Thomas Meany, not sporting a pink shirt, at Bar Martignetti.Photo: Melissa Hom
Thomas Meaney spent three years as a traveling actor before moving to New York this summer and becoming a waiter at Bar Martignetti, the wannabistro that for the past year has been the locus of the preppy pickup scene. Apparently the nightly balance of 60 percent women (by his estimate) has worked out for him so well he met his current girlfriend on the job. “We got to talking about the mac-and-cheese,” he recounts. “Later her friend said, ‘Here’s my friend’s number. She thinks you’re cute.’” We asked Thomas what else goes on amid the sea of pink shirts.

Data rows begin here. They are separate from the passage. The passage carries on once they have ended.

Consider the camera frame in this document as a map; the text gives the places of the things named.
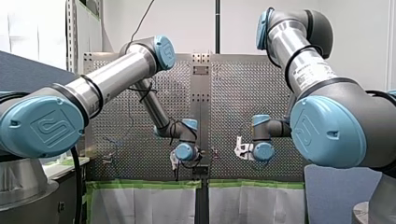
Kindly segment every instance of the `green object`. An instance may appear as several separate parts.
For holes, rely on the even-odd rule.
[[[304,182],[277,182],[270,180],[214,179],[209,181],[210,188],[237,188],[242,186],[271,189],[304,189]]]

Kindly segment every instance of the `perforated metal panel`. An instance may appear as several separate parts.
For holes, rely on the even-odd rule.
[[[304,159],[290,139],[274,139],[275,157],[264,166],[239,160],[233,153],[236,136],[251,142],[251,118],[269,114],[282,119],[289,89],[280,69],[266,56],[213,55],[210,147],[211,178],[253,178],[304,181]]]
[[[117,57],[117,54],[87,53],[85,73]],[[206,83],[196,80],[197,76],[192,74],[195,63],[190,55],[178,54],[177,64],[171,71],[154,77],[154,88],[159,91],[158,97],[169,116],[183,119],[192,118],[197,111],[191,110],[199,108],[193,106],[197,102],[191,103],[191,98],[197,101],[191,90],[197,91],[197,85],[210,85],[210,88],[202,88],[211,89],[210,116],[200,116],[200,119],[210,119],[209,147],[216,152],[211,154],[210,178],[303,181],[305,161],[289,139],[274,139],[276,156],[265,167],[241,161],[233,153],[238,134],[244,142],[251,141],[253,115],[267,113],[274,119],[283,117],[289,91],[281,71],[265,56],[210,55],[207,63],[211,71],[207,76],[211,82]],[[176,143],[170,147],[169,141],[155,137],[152,129],[153,123],[138,103],[135,92],[123,92],[93,121],[97,158],[89,167],[88,176],[91,179],[173,179],[169,153]],[[104,163],[111,161],[106,159],[109,154],[113,154],[112,162]],[[190,176],[189,171],[180,171],[181,178]]]
[[[87,53],[85,72],[94,71],[117,57],[110,53]],[[191,118],[190,61],[190,55],[178,55],[171,72],[161,72],[153,79],[159,100],[175,119]],[[138,101],[134,91],[124,91],[92,122],[97,157],[89,167],[89,179],[174,179],[169,155],[177,141],[169,146],[169,139],[154,136],[149,114]],[[179,173],[181,179],[190,175],[184,169]]]

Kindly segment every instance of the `metal frame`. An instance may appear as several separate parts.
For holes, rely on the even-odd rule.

The headline of the Times piece about you was “Pink Shirts Welcome.” How would you describe the typical dress there?
A lot of people wear the standard uniform with your slacks and oxford shirt. During the summer there were a lot of pastels.
That article quotes a female patron who says, “Women come here looking for their future husbands.”
There’s a perception that the guys are upstanding, educated, and making a decent amount of money. When I first started working here, I looked around and thought, Jesus, there are a lot of women. A lot of them will get a drink at the bar and nurse it for a while. I think they’re waiting to get a drink bought for them.
The New Yorker review pointed out that your male diners are likely to be working in financial services and the women are likely tanned publicists. True?
There are definitely a lot of guys in banking there, and there are girls in … hmm, let me think … I don’t know what the girls do. There are a lot of tan people.
Do you get much spillover from your neighbors La Esquina or Goldbar?
A guy will tell me, “My brother’s over at Goldbar. We’ll be over there in a minute — will there be a problem getting in?” Like that’s going to impress me.
What sorts of drunks do you get?
We had some guys that put a plate and a glass in their backpack. Two nights ago a guy knocked over a $150 bottle of Champagne that was on someone else’s table. He just left and said, “It’s not my problem.”
Does all the loud chatter ever get to you?
Every once in a while, I’ll stand there and say, “Goddamn, it’s loud in here.” I’m the guy in the subway who asks someone to please turn their music down.
You were the inaugural pick for Gawker’s Douchebag Restaurants Hall of Fame. How do you respond to that?
We’ll have our restaurant, and they can go to their restaurant. I don’t know why they’d need to waste their time writing about us.